* [EXERCISE GOAL]:
Show all lines below holding the string "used".

= Beginning of Section =

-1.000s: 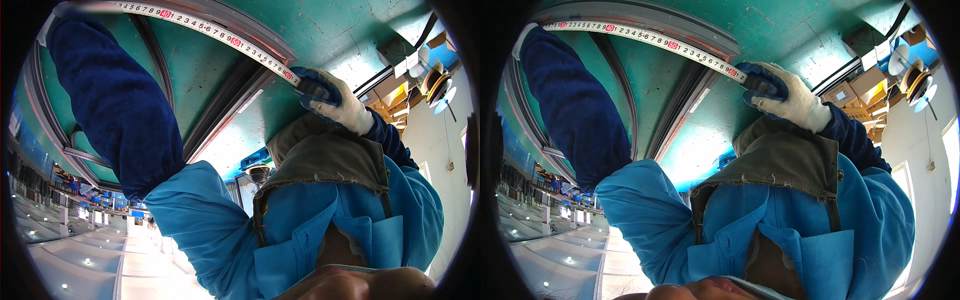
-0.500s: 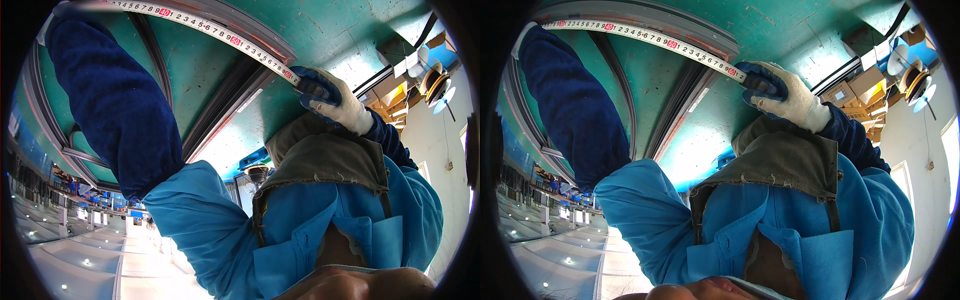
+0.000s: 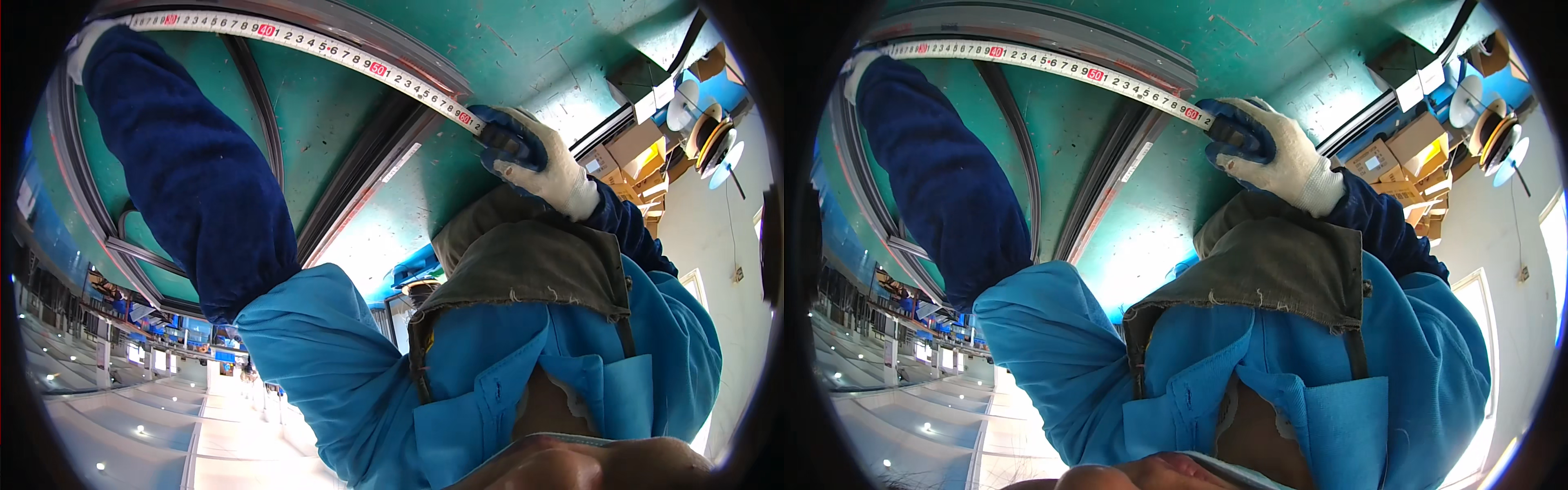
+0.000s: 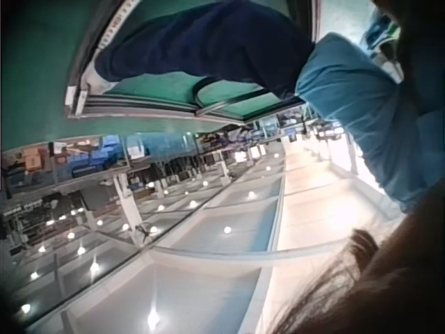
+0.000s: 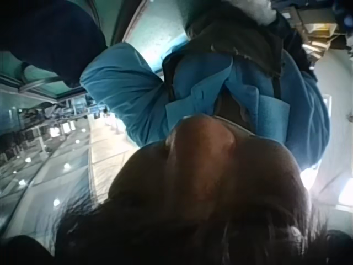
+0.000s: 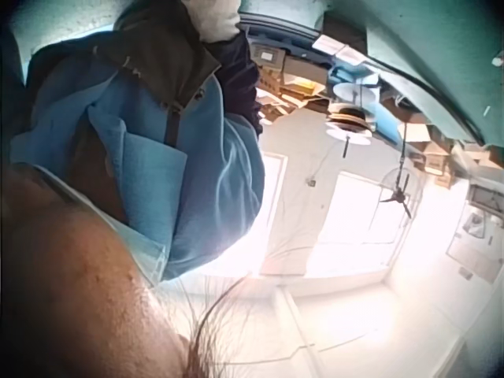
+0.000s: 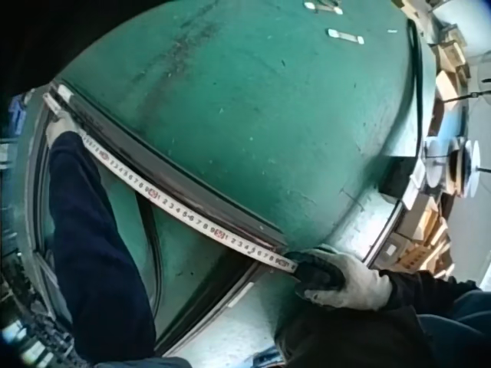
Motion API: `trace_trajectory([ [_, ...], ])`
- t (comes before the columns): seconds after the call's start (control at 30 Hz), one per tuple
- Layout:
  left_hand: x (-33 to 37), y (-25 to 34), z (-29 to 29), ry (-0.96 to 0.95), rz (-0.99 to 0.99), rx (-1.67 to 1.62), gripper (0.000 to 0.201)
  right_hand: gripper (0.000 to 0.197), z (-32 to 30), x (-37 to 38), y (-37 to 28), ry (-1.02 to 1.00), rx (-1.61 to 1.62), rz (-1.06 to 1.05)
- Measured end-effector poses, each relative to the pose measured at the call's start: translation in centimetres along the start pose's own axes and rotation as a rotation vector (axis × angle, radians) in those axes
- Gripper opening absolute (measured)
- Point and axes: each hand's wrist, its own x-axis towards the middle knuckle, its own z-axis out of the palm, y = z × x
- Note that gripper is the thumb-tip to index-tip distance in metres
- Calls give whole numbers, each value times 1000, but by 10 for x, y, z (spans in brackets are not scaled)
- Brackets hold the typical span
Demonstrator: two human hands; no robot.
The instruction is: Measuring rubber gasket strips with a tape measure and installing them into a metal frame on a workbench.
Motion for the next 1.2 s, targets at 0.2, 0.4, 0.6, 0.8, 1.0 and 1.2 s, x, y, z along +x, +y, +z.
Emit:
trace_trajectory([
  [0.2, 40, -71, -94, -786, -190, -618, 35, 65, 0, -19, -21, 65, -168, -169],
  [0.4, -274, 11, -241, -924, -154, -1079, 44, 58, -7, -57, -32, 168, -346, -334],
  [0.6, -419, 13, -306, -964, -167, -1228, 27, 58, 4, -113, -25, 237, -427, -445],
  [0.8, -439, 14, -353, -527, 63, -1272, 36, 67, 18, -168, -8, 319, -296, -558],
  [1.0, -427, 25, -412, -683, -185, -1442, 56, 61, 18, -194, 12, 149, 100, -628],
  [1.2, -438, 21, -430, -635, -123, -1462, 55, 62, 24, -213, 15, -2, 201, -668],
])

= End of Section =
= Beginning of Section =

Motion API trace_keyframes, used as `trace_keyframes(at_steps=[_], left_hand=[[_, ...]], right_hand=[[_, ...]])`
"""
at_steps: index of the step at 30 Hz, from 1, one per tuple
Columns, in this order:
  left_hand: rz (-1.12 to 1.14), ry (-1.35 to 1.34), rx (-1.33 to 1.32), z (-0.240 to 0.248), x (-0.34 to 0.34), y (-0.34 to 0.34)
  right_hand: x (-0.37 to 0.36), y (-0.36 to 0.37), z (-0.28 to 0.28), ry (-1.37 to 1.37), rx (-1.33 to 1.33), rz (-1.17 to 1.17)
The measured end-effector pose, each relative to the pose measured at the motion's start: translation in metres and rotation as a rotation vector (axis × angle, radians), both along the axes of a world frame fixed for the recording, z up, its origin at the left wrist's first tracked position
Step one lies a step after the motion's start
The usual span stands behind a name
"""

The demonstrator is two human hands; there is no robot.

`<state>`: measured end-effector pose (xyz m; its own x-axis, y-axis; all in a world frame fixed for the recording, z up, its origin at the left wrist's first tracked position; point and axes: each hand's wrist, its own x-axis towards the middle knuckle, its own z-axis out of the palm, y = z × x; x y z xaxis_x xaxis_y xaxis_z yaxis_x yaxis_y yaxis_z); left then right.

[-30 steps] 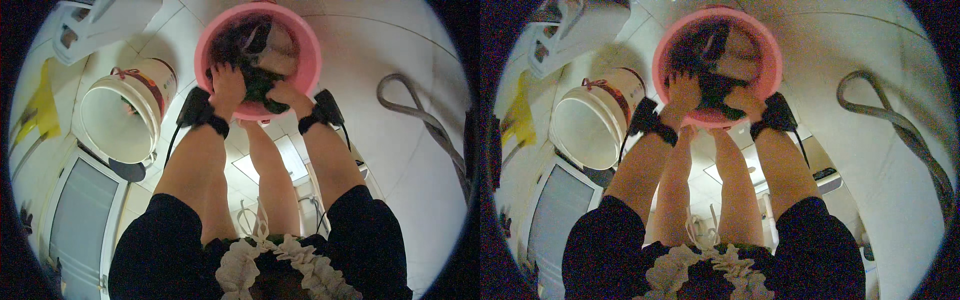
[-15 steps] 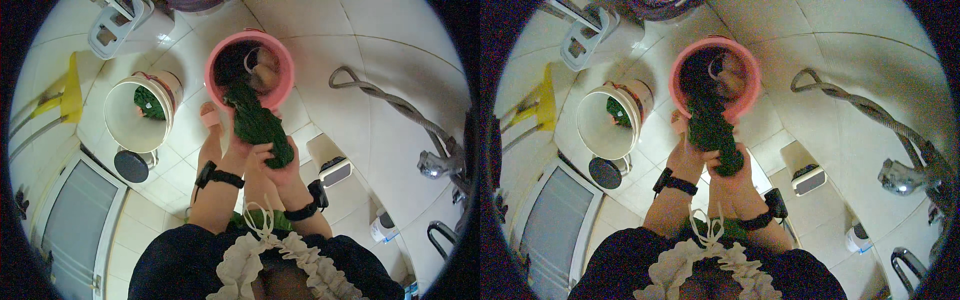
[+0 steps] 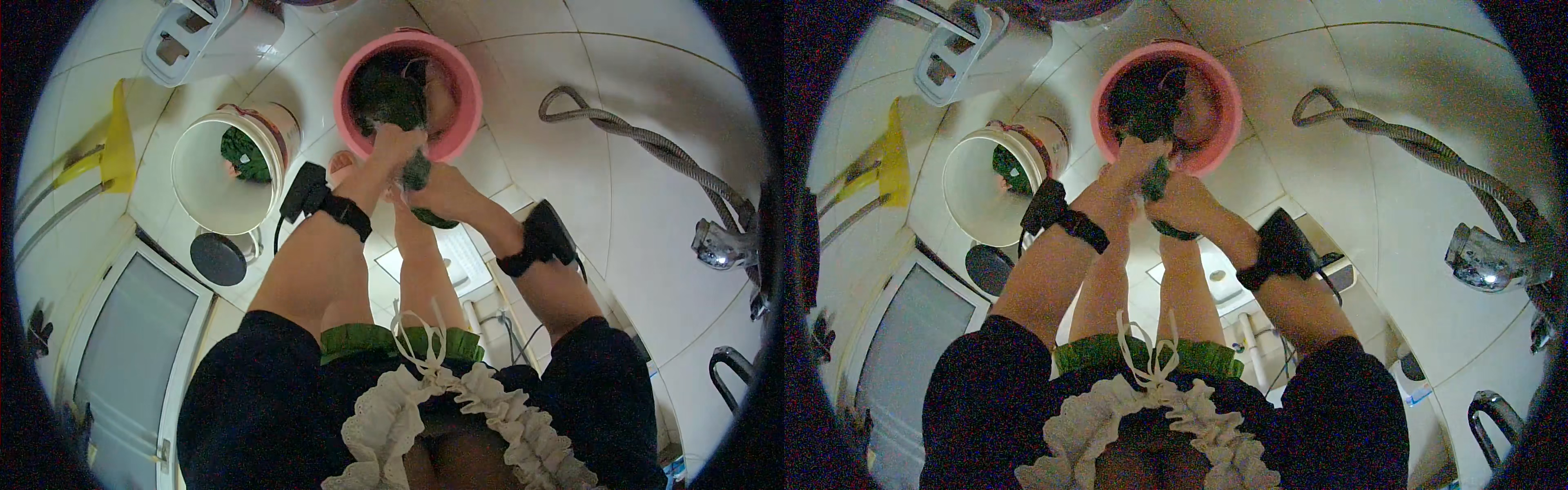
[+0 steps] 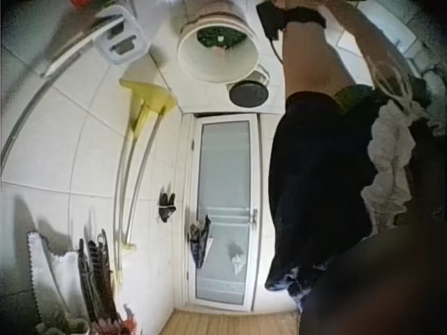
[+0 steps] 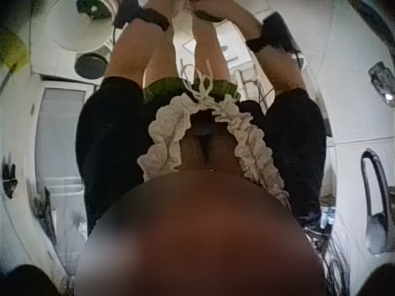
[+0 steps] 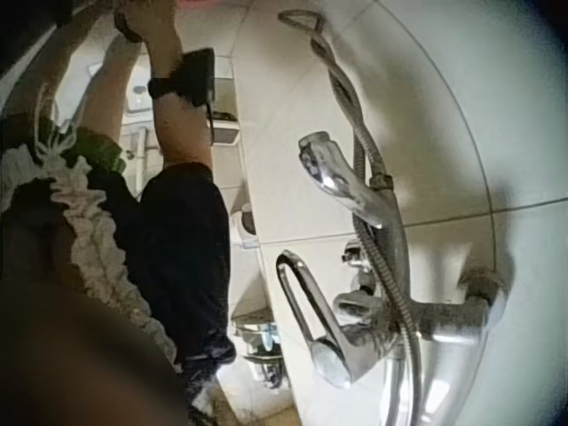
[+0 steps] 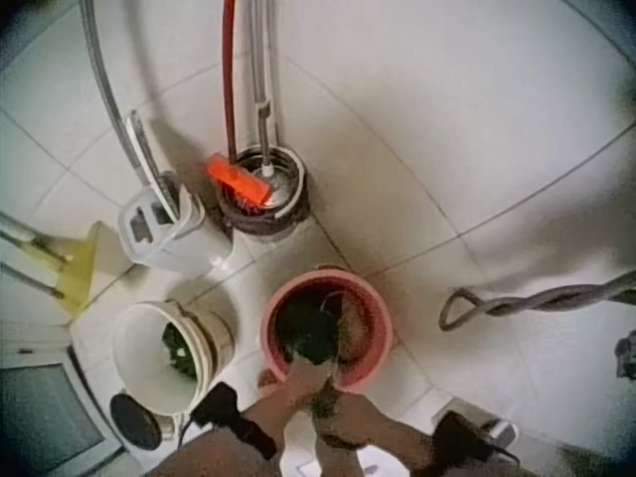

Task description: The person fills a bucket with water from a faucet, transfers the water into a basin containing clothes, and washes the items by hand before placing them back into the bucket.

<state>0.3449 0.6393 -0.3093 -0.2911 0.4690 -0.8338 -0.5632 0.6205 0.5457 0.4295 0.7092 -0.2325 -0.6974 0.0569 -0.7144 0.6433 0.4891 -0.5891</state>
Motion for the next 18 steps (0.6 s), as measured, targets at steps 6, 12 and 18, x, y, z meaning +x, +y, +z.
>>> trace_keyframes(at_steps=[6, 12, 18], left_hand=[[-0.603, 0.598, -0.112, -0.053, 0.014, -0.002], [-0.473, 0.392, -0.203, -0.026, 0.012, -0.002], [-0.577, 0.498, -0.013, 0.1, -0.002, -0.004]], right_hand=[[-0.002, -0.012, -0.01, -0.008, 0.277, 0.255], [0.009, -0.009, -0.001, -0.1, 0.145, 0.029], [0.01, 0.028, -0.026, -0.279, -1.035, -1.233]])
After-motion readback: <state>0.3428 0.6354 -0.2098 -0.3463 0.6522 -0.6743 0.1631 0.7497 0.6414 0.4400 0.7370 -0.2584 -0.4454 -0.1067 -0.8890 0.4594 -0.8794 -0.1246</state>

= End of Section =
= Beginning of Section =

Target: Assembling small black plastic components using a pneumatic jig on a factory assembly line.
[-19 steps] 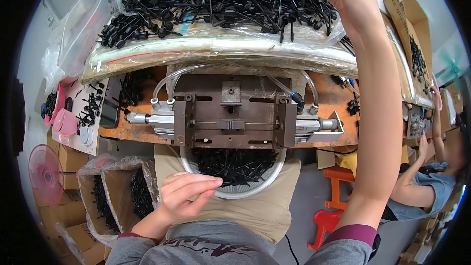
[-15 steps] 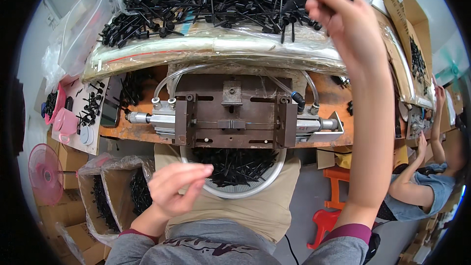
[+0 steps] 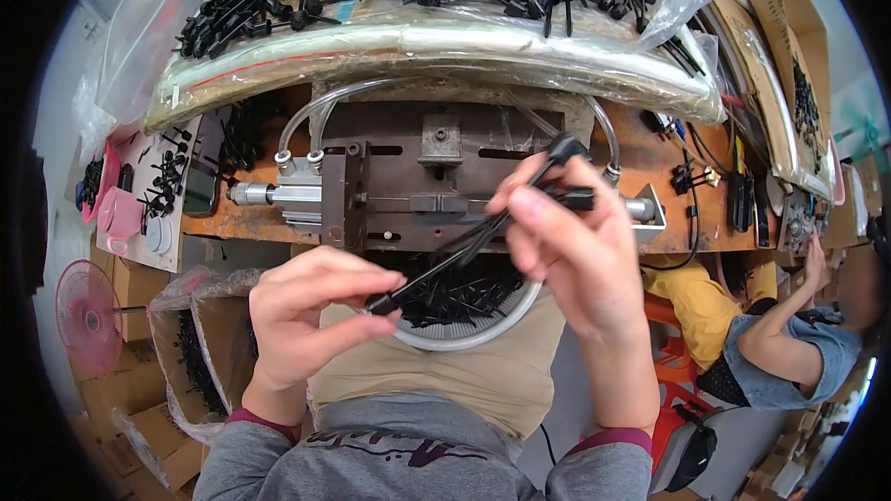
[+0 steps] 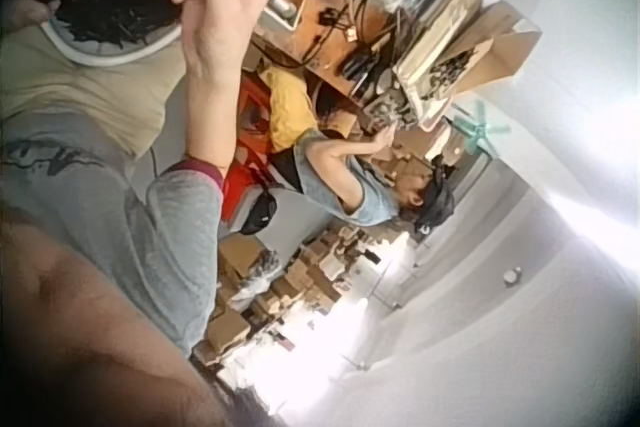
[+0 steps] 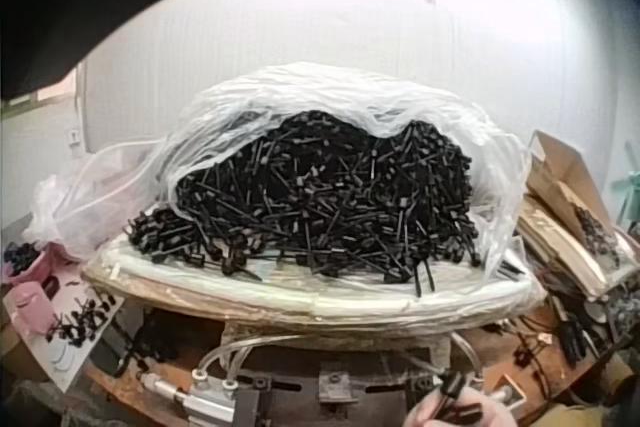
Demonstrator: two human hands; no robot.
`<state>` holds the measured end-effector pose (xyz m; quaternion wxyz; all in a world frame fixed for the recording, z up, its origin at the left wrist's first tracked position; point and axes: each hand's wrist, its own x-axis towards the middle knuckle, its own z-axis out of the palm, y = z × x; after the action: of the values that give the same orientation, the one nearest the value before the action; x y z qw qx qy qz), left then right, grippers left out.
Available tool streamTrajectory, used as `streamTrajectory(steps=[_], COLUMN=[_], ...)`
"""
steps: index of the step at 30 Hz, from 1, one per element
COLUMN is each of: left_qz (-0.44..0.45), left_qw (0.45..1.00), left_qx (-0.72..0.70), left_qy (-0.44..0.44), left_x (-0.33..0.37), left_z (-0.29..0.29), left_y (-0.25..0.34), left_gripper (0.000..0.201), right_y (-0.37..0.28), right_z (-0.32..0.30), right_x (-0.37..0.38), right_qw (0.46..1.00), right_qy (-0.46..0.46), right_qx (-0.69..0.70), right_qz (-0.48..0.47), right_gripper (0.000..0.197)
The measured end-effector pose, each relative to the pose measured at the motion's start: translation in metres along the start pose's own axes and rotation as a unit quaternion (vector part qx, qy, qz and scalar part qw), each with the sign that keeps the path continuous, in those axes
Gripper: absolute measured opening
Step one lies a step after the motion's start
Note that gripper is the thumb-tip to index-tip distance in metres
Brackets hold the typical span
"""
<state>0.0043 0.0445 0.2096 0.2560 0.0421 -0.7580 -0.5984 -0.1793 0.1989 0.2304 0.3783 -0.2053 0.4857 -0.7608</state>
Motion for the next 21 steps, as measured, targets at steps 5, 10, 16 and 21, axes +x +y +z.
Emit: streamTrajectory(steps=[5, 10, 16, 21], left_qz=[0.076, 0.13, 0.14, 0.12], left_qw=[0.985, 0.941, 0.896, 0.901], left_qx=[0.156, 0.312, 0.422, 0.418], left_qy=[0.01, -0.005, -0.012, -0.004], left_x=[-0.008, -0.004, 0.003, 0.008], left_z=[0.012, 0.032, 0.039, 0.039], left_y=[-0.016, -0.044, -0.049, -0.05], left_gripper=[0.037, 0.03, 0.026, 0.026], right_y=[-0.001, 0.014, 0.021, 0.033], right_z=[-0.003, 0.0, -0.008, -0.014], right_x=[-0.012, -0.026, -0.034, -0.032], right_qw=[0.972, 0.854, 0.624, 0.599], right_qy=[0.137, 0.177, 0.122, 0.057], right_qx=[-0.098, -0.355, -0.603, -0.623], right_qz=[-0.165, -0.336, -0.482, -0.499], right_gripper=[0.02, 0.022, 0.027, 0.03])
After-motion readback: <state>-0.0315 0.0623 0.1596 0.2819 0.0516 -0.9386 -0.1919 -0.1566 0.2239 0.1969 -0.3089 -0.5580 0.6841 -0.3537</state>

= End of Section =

* [RESPONSE TO THE TASK]:
Motion API trace_keyframes, used as `trace_keyframes(at_steps=[_], left_hand=[[_, ...]], right_hand=[[_, ...]])`
Available tool streamTrajectory, used as `streamTrajectory(steps=[_], COLUMN=[_], ...)`

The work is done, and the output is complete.